ブタ精子を17℃で液体保存している間の精液中の血漿の存在は、精子の体外容量化とアクロソームエクソサイトーシスを誘発する能力を調節している

The Presence of Seminal Plasma during Liquid Storage of Pig Spermatozoa at 17 °C Modulates Their Ability to Elicit In Vitro Capacitation and Trigger Acrosomal Exocytosis.

• Ana Paula Pinoti Pavaneli
• Sandra Recuero
• Bruna Resende Chaves
• Estela Garcia-Bonavila
• Marc Llavanera
• Elisabeth Pinart
• Sergi Bonet
• André Furugen Cesar De Andrade
• Marc Yeste

抄録

精漿は精子の完全性と機能を維持するために不可欠であるが、ほとんどの哺乳類では液体保存や凍結保存の前に希釈・除去されている。本研究では、ブタをモデルとして、精液を精漿の存在下で保存することが、in vitro容量化およびアクロソームエクソサイトーシスを誘発する精子の能力に影響を与えるかどうかを評価しようとした。精液を採取した後、精液サンプルから精液血漿を分離し、市販のエクステンダーで希釈した後、精液血漿（15％または30％）を添加し、17℃で48時間または72時間保存した。精子の運動性、アクロソームの完全性、膜脂質障害、細胞内Ca濃度、ミトコンドリア活性、グリコーゲン合成酵素キナーゼ3 (GSK3)α/βのチロシンリン酸化レベルを0、2、4時間培養後、プロゲステロン添加5、30、60分後に測定した。その結果、精子を17℃で15％または30％の精液と一緒に保存すると、in vitroでの容量化とプロゲステロン誘発性アクロソームのエクソサイトーシス後に、エクソサイトーシスされたアクロソーム、ミトコンドリア膜電位、Fluo3で染色された細胞内Caレベル、GSK3α/βのチロシンリン酸化レベルを示す生存可能な精子の割合が減少することが示されました。このことから、17℃の液体保存中に精子と精漿が直接接触することで、GSK3α/βのCaおよびTyrリン酸化が関与するシグナル伝達経路を介して、精子の体外容量化およびアクロソームエクソサイトーシスを誘発する能力が調節されたことが明らかになった。このような調節作用が精子の受精能力に影響を与えるかどうかについては、さらなる研究が必要である。

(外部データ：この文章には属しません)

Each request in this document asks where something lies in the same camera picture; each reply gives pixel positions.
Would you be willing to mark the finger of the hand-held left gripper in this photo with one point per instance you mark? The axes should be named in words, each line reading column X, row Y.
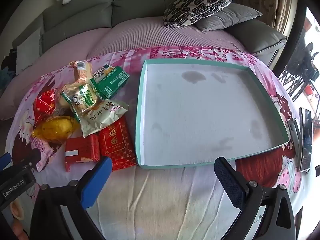
column 5, row 159

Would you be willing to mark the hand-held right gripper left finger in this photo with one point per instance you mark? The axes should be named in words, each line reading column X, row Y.
column 97, row 180

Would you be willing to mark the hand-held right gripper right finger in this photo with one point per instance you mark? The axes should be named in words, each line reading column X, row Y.
column 230, row 182

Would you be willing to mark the small red snack packet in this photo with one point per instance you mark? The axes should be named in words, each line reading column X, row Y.
column 82, row 150

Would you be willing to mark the pink snack packet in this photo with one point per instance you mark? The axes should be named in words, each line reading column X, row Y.
column 43, row 152

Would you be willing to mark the red patterned packet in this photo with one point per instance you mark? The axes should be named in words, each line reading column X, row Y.
column 117, row 145

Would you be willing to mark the yellow snack packet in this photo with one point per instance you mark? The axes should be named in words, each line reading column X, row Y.
column 53, row 128

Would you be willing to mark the silver snack packet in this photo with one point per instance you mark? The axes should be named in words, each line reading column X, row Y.
column 102, row 117

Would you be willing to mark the red foil snack packet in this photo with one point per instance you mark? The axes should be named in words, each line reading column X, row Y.
column 45, row 102

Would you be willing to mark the teal cardboard box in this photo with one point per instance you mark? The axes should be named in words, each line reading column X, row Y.
column 200, row 110

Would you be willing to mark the green white cartoon packet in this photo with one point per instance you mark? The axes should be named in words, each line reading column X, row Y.
column 83, row 100

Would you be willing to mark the dark green snack packet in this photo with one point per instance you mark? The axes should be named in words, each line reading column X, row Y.
column 116, row 82

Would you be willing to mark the beige snack packet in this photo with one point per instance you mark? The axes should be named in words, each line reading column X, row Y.
column 83, row 73

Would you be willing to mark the green cracker picture packet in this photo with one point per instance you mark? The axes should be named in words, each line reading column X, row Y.
column 103, row 72

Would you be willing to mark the person's left hand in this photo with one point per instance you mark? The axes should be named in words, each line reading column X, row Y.
column 17, row 211

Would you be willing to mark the pink printed blanket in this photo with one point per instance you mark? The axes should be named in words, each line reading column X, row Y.
column 162, row 200

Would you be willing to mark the silver phone stand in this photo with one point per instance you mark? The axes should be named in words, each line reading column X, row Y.
column 295, row 137

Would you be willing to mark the black phone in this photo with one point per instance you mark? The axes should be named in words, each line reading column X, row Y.
column 306, row 140

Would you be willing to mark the dark cloth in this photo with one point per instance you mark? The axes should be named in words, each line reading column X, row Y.
column 7, row 58

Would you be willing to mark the black chair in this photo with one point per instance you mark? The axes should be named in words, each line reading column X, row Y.
column 300, row 80

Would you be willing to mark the pink ribbed sofa cover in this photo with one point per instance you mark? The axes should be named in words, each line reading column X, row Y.
column 140, row 35

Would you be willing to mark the grey pillow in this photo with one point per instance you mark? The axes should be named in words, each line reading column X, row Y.
column 230, row 17

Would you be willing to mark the black white patterned pillow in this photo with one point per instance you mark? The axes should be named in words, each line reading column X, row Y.
column 200, row 5

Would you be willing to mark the grey green sofa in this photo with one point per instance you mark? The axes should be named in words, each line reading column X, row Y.
column 140, row 5

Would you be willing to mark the beige patterned curtain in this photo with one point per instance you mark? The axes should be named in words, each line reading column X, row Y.
column 270, row 0

Although seminal plasma is essential to maintain sperm integrity and function, it is diluted/removed prior to liquid storage and cryopreservation in most mammalian species. This study sought to evaluate, using the pig as a model, whether storing semen in the presence of seminal plasma affects the sperm ability to elicit in vitro capacitation and acrosomal exocytosis. Upon collection, seminal plasma was separated from sperm samples, which were diluted in a commercial extender, added with seminal plasma (15% or 30%), and stored at 17 °C for 48 or 72 h. Sperm cells were subsequently exposed to capacitating medium for 4 h, and then added with progesterone to induce acrosomal exocytosis. Sperm motility, acrosome integrity, membrane lipid disorder, intracellular Ca levels, mitochondrial activity, and tyrosine phosphorylation levels of glycogen synthase kinase-3 (GSK3)α/β were determined after 0, 2, and 4 h of incubation, and after 5, 30, and 60 min of progesterone addition. Results showed that storing sperm at 17 °C with 15% or 30% seminal plasma led to reduced percentages of viable spermatozoa exhibiting an exocytosed acrosome, mitochondrial membrane potential, intracellular Ca levels stained by Fluo3, and tyrosine phosphorylation levels of GSK3α/β after in vitro capacitation and progesterone-induced acrosomal exocytosis. Therefore, the direct contact between spermatozoa and seminal plasma during liquid storage at 17 °C modulated their ability to elicit in vitro capacitation and undergo acrosomal exocytosis, via signal transduction pathways involving Ca and Tyr phosphorylation of GSK3α/β. Further research is required to address whether such a modulating effect has any impact upon sperm fertilizing ability.